Scale matters. Improving an individual interaction between people is more straightforward than improving the entire organisation or system in which that interaction happens. Based on the way that interactions, services, operations, policies, and outcomes are linked can help determine the best way to introduce experiments, solutions, and policies later. For first making sense of the scale and context of the improvement, consider resources that focus on approach planning or tools developed in the Strategic Design, Systems Thinking, or Organisational Design disciplines and practices.
Much government work relates to service delivery, so Service Design toolkits may be particularly helpful. Product design toolkits may also be helpful, but beware. Many product design toolkits are focused on creating commercial products and while the methods are applicable in governments, many of the methods will lead to a products (such as an app) as the answer, when the situation might call for something entirely different.
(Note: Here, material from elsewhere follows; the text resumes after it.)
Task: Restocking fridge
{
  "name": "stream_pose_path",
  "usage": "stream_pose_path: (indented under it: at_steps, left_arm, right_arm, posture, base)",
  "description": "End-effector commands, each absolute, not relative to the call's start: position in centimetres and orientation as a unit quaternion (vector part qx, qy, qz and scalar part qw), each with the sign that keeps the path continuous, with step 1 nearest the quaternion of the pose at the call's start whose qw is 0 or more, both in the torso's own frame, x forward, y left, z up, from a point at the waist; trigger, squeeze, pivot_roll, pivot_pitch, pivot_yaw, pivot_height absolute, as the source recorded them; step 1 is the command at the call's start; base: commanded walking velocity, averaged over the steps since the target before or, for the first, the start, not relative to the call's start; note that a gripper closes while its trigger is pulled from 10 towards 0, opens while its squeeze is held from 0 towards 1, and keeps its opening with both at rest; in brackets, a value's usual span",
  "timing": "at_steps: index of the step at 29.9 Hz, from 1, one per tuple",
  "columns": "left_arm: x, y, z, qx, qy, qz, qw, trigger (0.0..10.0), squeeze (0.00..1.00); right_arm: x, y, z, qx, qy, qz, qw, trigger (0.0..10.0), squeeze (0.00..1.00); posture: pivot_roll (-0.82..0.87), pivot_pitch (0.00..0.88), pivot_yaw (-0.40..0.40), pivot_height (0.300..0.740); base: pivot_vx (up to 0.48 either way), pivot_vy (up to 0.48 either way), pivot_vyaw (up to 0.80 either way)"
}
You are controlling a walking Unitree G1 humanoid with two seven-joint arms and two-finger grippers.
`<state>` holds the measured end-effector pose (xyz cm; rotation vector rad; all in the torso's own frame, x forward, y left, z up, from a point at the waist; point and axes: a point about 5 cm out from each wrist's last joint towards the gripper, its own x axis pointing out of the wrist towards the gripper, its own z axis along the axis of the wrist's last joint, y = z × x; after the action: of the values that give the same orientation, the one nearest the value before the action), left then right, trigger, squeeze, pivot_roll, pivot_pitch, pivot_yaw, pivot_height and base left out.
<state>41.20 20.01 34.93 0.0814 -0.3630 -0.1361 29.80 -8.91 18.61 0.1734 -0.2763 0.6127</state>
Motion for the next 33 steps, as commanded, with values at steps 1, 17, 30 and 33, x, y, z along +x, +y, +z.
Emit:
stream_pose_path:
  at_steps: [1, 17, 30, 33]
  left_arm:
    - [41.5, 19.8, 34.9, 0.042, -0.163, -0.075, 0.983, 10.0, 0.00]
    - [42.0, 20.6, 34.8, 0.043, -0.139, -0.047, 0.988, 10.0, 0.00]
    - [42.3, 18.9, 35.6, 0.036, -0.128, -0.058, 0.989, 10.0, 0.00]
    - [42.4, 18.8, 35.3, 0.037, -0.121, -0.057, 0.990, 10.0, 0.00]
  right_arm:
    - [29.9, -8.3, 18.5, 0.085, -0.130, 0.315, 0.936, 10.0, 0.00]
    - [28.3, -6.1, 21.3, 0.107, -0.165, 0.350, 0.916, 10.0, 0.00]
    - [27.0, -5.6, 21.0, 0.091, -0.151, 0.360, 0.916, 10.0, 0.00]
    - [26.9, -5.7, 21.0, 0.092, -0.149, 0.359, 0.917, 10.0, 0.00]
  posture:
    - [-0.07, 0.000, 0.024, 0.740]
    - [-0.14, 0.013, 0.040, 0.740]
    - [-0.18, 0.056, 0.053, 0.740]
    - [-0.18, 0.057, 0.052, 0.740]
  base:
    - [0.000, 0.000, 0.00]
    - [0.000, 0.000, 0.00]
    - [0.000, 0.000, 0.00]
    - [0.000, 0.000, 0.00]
If you have a good understanding of the problem, consider toolkits that focus on problem solving tasks. If you are not yet sure which problem you are solving, see toolkits that focus on approach planning or contextualisation of a situation.
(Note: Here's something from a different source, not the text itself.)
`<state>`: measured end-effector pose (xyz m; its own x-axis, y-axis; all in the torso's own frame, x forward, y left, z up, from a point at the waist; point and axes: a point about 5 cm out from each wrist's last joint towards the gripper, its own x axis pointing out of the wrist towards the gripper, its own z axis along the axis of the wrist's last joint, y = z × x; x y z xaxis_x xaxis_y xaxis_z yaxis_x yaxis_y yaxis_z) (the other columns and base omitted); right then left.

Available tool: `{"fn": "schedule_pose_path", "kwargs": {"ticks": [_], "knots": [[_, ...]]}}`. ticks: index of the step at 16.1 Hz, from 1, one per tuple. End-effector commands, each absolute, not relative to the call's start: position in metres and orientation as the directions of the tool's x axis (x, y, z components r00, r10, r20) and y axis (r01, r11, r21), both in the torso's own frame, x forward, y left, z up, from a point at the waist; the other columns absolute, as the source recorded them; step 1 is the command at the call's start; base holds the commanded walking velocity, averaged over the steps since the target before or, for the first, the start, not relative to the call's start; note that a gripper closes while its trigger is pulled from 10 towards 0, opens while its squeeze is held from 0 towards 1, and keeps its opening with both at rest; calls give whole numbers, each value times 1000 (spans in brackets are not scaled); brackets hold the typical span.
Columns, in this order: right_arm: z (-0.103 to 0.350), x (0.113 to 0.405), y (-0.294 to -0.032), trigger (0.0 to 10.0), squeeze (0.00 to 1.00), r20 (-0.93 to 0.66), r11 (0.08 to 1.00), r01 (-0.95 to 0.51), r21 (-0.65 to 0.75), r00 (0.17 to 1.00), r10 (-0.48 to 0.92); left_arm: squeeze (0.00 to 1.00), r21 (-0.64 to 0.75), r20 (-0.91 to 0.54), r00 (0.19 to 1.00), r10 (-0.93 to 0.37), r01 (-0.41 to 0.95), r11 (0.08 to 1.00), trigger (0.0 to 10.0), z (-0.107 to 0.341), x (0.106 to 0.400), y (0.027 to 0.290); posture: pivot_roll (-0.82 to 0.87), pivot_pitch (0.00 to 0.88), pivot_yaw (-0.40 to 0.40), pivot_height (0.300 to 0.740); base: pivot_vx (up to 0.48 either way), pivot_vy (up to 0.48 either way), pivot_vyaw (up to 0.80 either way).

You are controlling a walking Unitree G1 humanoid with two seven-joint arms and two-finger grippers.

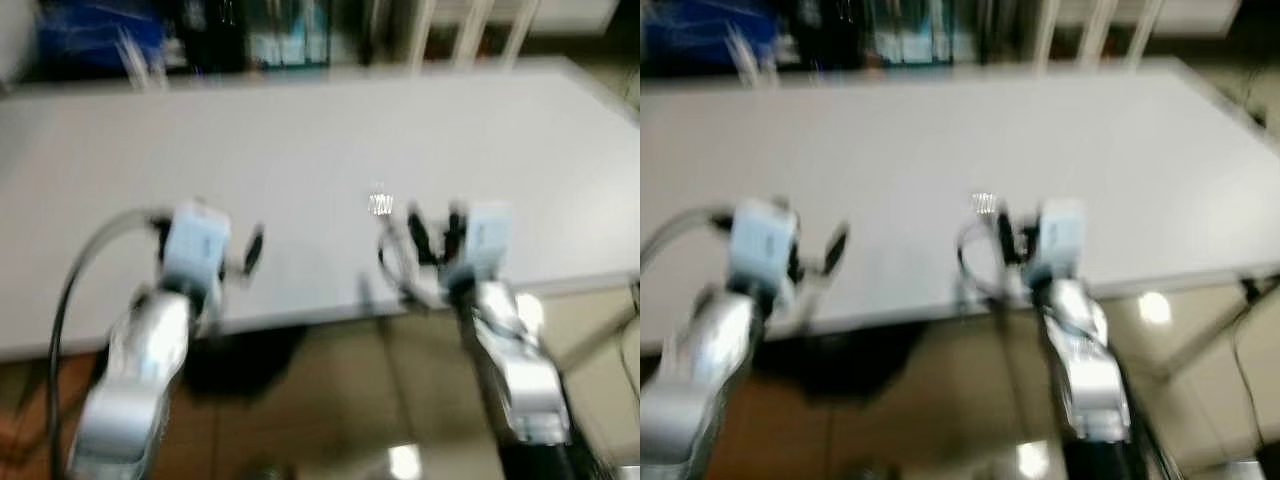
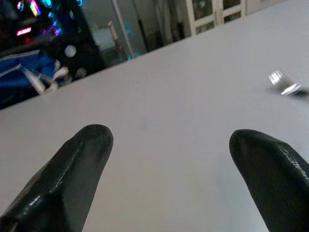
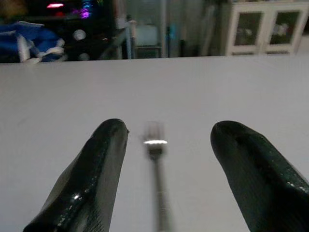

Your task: Setting the table

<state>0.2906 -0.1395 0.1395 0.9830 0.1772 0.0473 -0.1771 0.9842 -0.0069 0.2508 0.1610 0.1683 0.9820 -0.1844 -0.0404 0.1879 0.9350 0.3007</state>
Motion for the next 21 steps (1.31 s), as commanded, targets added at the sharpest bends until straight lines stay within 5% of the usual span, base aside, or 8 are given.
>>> {"fn": "schedule_pose_path", "kwargs": {"ticks": [1,6,10,13,15,17,19,21], "knots": [[142,288,-120,10000,0,52,957,-286,-44,956,288,0,318,-22,984,-174,172,932,10000,174,249,164,70,33,3,740,0,480,800],[135,293,-127,10000,0,-1,975,-193,112,981,194,0,333,-2,991,-136,128,934,10000,180,266,171,64,20,4,740,0,480,480],[100,298,-148,10000,0,-158,996,-63,68,985,73,0,326,-40,983,-180,183,927,10000,171,271,161,33,11,65,740,0,480,0],[72,305,-170,10000,0,-310,989,-51,-135,951,7,0,330,-37,980,-196,197,923,10000,172,276,158,6,4,92,740,0,480,0],[66,305,-172,10000,0,-403,995,35,-99,912,-72,0,314,-30,976,-216,214,925,10000,174,277,151,-19,13,87,740,0,480,0],[56,295,-181,10000,0,-418,960,198,-196,869,-265,0,327,-39,975,-218,219,919,10000,170,273,149,-31,11,61,740,0,480,0],[58,287,-168,10000,0,-301,904,-13,-427,945,-129,0,313,-35,980,-197,198,929,10000,172,271,152,-24,18,30,740,0,480,0],[66,278,-147,10000,333,-342,979,-151,-135,935,97,0,259,-23,989,-147,148,955,10000,170,267,158,37,20,-34,740,0,480,0]]}}
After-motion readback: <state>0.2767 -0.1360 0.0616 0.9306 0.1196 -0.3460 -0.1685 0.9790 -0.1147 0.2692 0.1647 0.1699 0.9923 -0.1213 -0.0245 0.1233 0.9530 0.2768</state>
Depending on which phase of problem-solving you are in, related toolkits may apply. See toolkits that cover:
- Scanning
- Fact finding
- Insight finding
- Idea generation
- Problem framing
- Solution finding
- Acceptance testing
- Proposal development
- Deployment
- Solution adaptation
- Evaluation
- Reflection
- Diffusion
Do you need help?
How well-versed are you with problem solving tools and methods? Do you have experience with applying these approaches in practise? If not, then the language and complexity of the working methods can be daunting. Find help and connect to someone who has practical experience in addressing public sector problems. But be aware so that you do not get sucked into applying their favourite method.